I find historical observations of this sort instructive. They need not be profound, and, upon reflection, they tend to have an “of course that was the case” quality to them. But, that said, they are not, in fact, the kind of thing we routinely think about. The value of such observations lies in the striking point of contrast they offer to our situation, which then allows us to perceive more clearly an aspect of our experience that is so thoroughly ordinary we are tempted to think that this is just the way things have always been and, hence, must always be. Until, that is, a simple observation suddenly reveals the historical contingency of our situation and, consequently, affords us the simultaneously obvious but potentially revolutionary realization that things could be otherwise.
In this case, Tuan reminds us that until relatively recently, roughly the middle of the nineteenth century, the speed at which news or information could reach us was meaningfully correlated to place—the greater the distance the longer it took for news to get to you. News from afar, like light from distant stars, was always from the past.
The results of this correlation could be unfortunate, of course—recall, for instance, the Battle of New Orleans, which was fought nearly three weeks after the War of 1812 was formally concluded. But, at the same time, place and distance acted as filters of sorts on reality, concentrating a person’s attention, by default as it were, upon the world before them, which may now strike us as a feature rather than a bug. In a recent conversation with a student about Tuan’s observation, she put it this way: place, and by implication distance, regulated our information intake. It was likely that we would know most, and first, about what was nearest (and likely dearest) to us.
The contrast with our situation could hardly be more pronounced, of course.

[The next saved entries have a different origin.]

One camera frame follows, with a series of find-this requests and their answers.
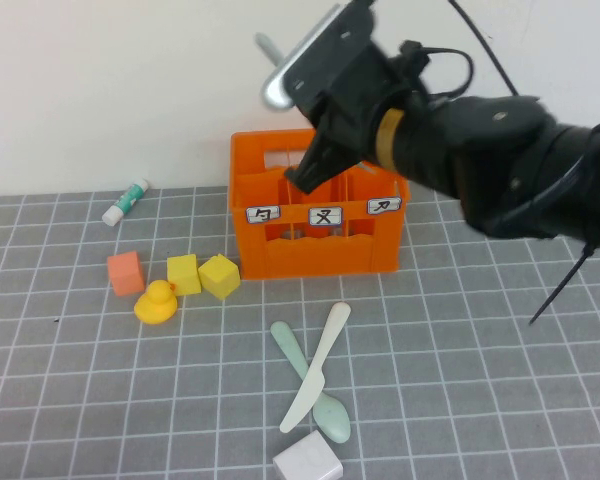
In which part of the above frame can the long black cable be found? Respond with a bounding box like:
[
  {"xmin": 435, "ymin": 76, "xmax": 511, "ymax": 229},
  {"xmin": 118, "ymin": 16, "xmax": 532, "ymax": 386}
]
[{"xmin": 446, "ymin": 0, "xmax": 521, "ymax": 97}]

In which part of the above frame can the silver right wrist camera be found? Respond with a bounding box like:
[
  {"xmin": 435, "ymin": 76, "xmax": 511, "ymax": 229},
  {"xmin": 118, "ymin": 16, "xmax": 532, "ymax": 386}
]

Not too long ago, for example, regardless of where you were in the world, if you happened to be on Twitter at the right time, you would have seen several videos of a massive explosion in Beirut mere minutes after it happened, followed, of course, by wildly speculative real-time commentary about its causes and consequences. This is but one relatively vivid and memorable example out of the innumerable cases we encounter daily.
Our present digital deluge of indiscriminately instantaneous information is not altogether without precedent. It lies rather on a trajectory that has already taken us through the age of electronic media. In the mid-1980s, for example, Joshua Meyrowitz noted a familiar pattern. “Nineteenth century life,” Meyrowitz observed in No Sense of Place,
entailed many isolated situations and sustained many isolated behaviors and attitudes. The current merging of situations does not give us a sum of what we had before, but rather new, synthesized behaviors that are qualitatively different. If we celebrate our child’s wedding in an isolated situation where it is the sole ‘experience’ of the day, then our joy may be unbounded. But when, on our way to the wedding, we hear over the car radio of a devastating earthquake, or the death of a popular entertainer, or the assassination of a political figure, we not only lose our ability to rejoice fully, but also our ability to mourn deeply.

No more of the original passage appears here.